Problem to solve: Pictures are to be left out, and every entry repeated exactly.

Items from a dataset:
+ + +

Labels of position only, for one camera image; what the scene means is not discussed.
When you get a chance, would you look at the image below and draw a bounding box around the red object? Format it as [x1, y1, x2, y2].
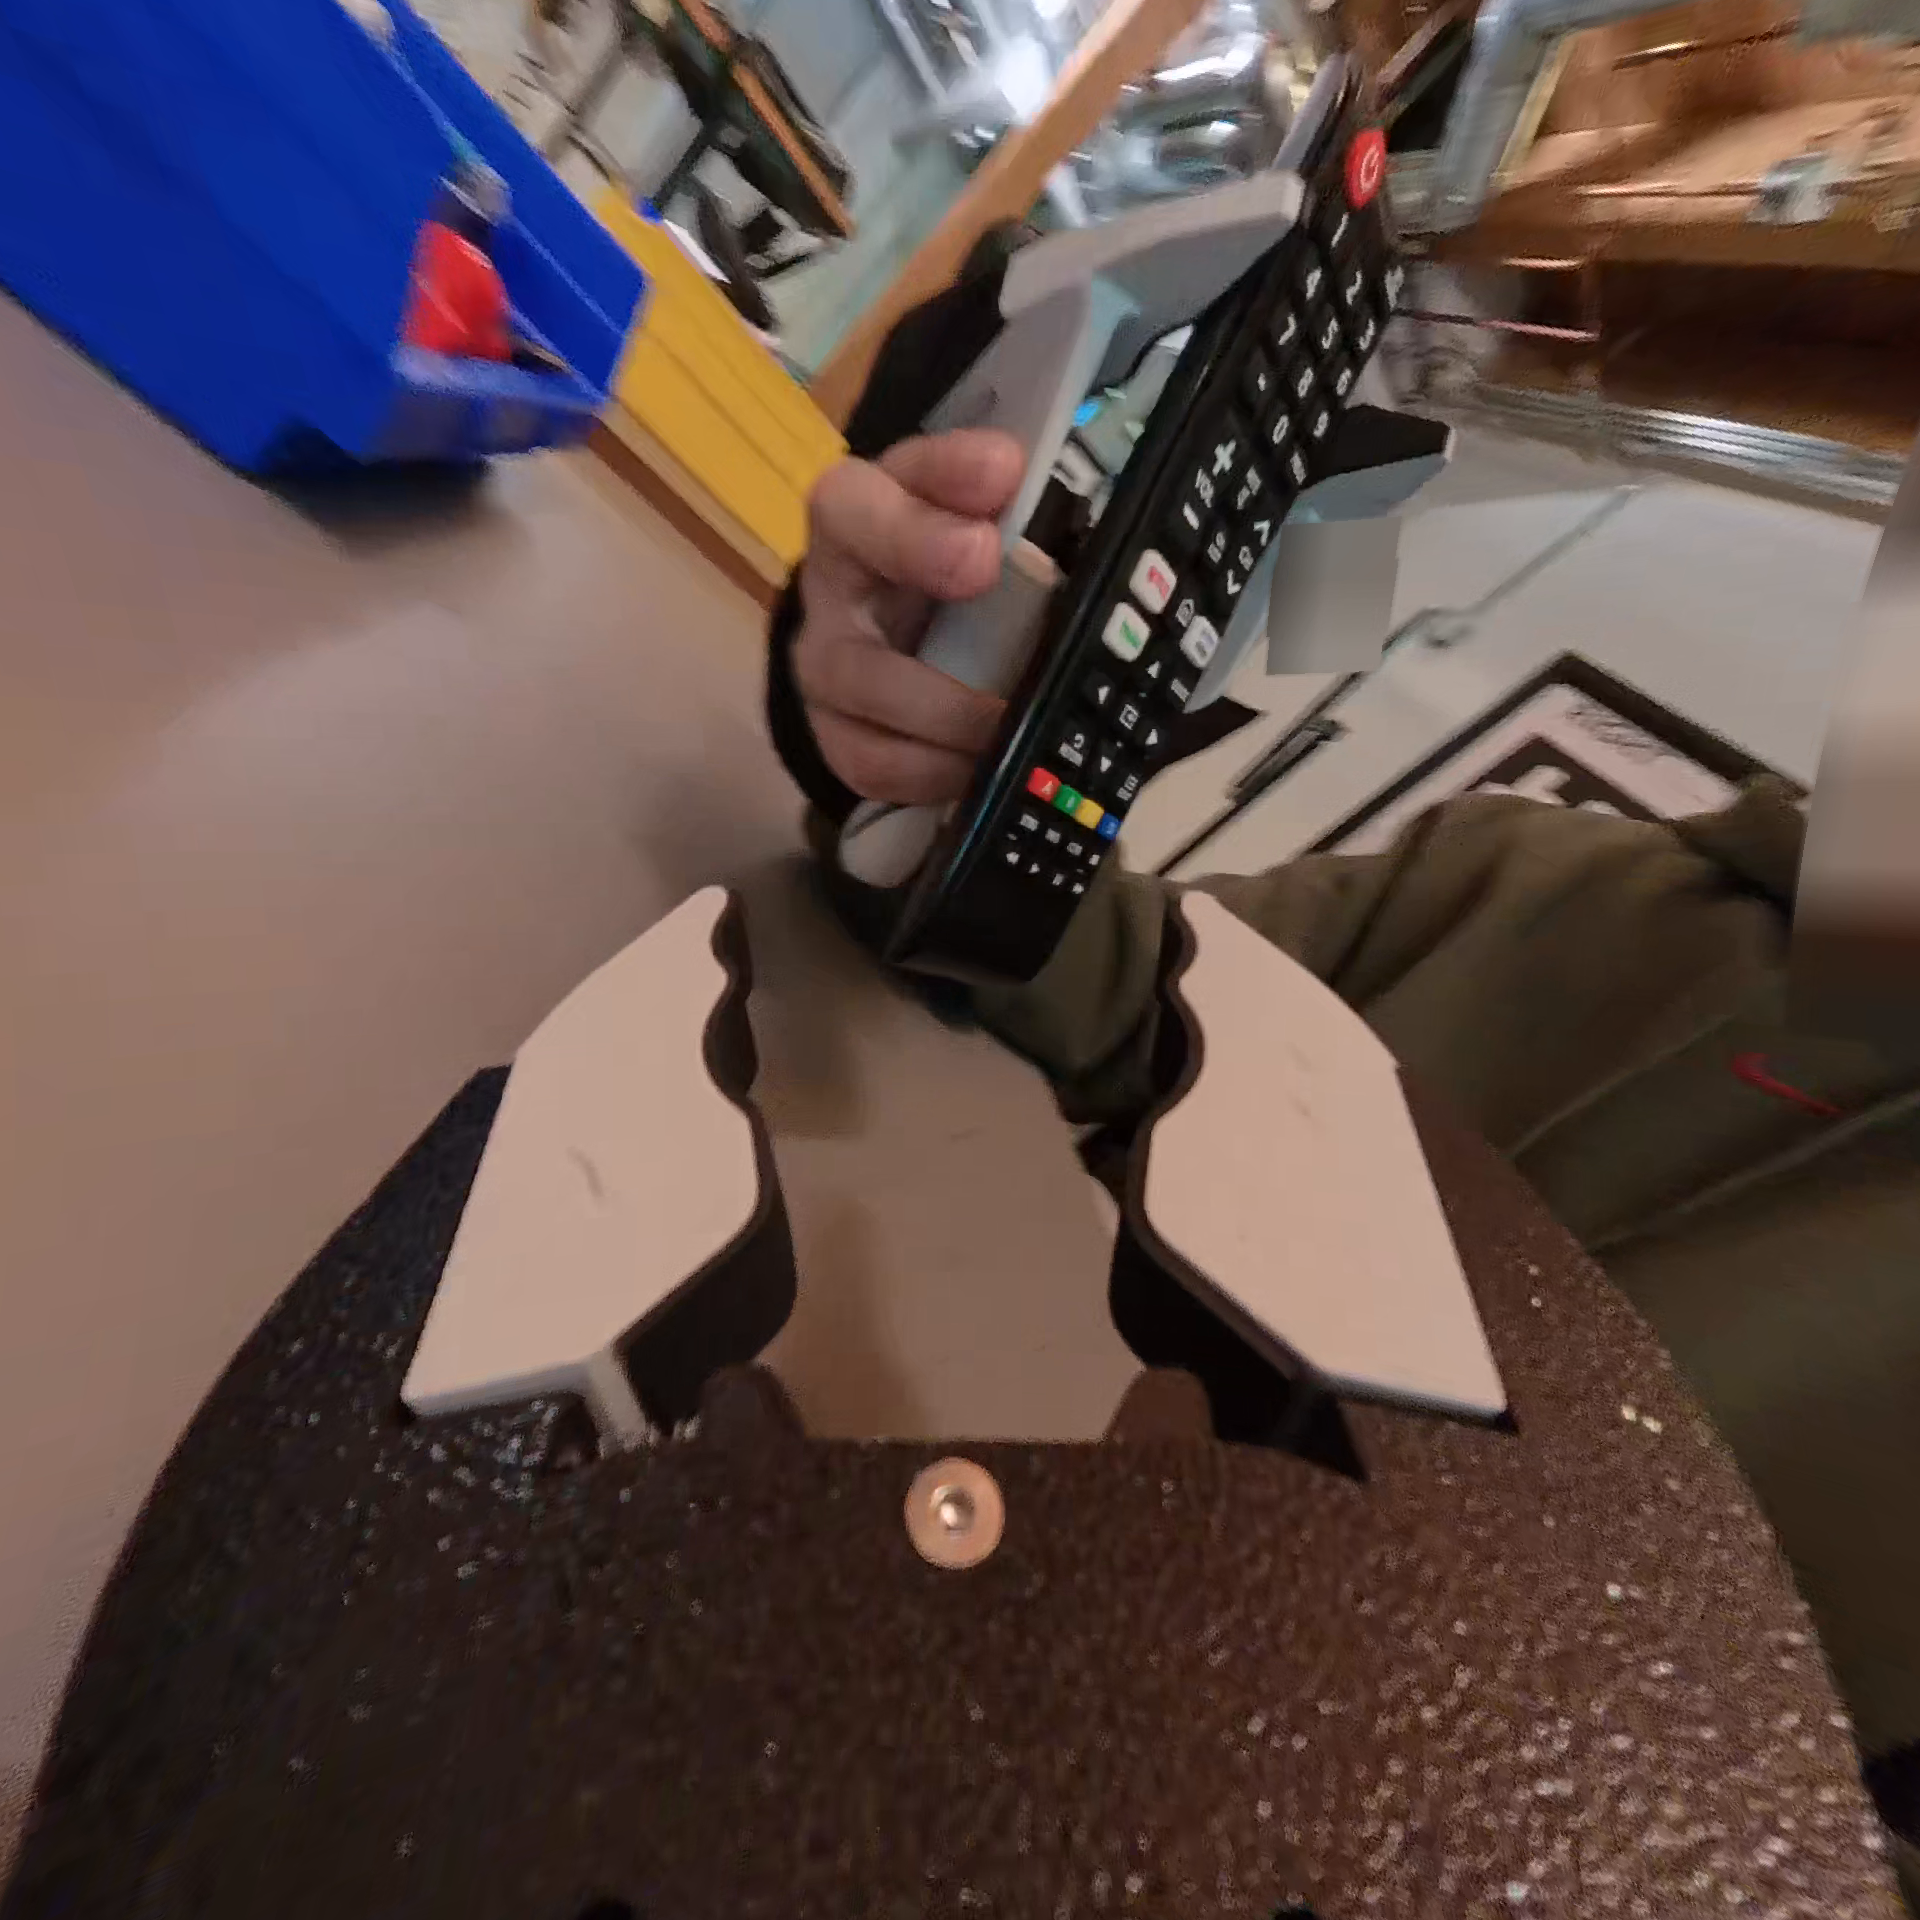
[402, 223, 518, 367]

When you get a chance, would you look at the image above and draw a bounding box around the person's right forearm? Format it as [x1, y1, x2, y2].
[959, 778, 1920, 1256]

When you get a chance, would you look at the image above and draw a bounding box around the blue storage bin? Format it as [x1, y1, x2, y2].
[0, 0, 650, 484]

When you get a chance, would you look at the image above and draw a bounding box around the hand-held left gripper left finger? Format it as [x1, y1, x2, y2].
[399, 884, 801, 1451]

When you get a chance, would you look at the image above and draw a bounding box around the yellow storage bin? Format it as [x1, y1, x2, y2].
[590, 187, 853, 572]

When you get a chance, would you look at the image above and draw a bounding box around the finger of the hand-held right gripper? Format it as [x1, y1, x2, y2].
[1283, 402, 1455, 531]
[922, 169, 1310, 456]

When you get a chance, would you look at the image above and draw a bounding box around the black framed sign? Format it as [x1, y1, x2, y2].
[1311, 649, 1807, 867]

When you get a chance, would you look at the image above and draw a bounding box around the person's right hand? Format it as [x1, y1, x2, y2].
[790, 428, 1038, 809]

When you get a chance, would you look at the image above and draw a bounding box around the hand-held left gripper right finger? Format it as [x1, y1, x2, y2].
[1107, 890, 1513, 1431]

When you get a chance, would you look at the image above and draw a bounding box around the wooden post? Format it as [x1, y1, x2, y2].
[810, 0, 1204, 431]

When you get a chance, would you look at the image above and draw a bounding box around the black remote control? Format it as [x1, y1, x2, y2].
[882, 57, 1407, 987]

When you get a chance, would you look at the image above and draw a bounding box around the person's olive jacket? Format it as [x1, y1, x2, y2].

+ + +

Worked solution:
Labels of position only, for one camera image; what the scene means is not discussed.
When you get a chance, would you look at the image below and draw a bounding box around the red object? Format it as [x1, y1, x2, y2].
[402, 223, 518, 367]

When you get a chance, would you look at the image above and draw a bounding box around the person's right forearm? Format it as [x1, y1, x2, y2].
[959, 778, 1920, 1256]

When you get a chance, would you look at the image above and draw a bounding box around the blue storage bin? Format it as [x1, y1, x2, y2].
[0, 0, 650, 484]

When you get a chance, would you look at the image above and draw a bounding box around the hand-held left gripper left finger? Format it as [x1, y1, x2, y2].
[399, 884, 801, 1451]

When you get a chance, would you look at the image above and draw a bounding box around the yellow storage bin? Format it as [x1, y1, x2, y2].
[590, 187, 853, 572]

When you get a chance, would you look at the image above and draw a bounding box around the finger of the hand-held right gripper? Format it as [x1, y1, x2, y2].
[1283, 402, 1455, 531]
[922, 169, 1310, 456]

When you get a chance, would you look at the image above and draw a bounding box around the black framed sign? Format it as [x1, y1, x2, y2].
[1311, 649, 1807, 867]

When you get a chance, would you look at the image above and draw a bounding box around the person's right hand? Format it as [x1, y1, x2, y2].
[790, 428, 1038, 809]

When you get a chance, would you look at the image above and draw a bounding box around the hand-held left gripper right finger? Format it as [x1, y1, x2, y2].
[1107, 890, 1513, 1431]

When you get a chance, would you look at the image above and draw a bounding box around the wooden post? Format it as [x1, y1, x2, y2].
[810, 0, 1204, 431]

When you get a chance, would you look at the image above and draw a bounding box around the black remote control? Format it as [x1, y1, x2, y2].
[882, 57, 1407, 987]

When you get a chance, would you look at the image above and draw a bounding box around the person's olive jacket? Format it as [x1, y1, x2, y2].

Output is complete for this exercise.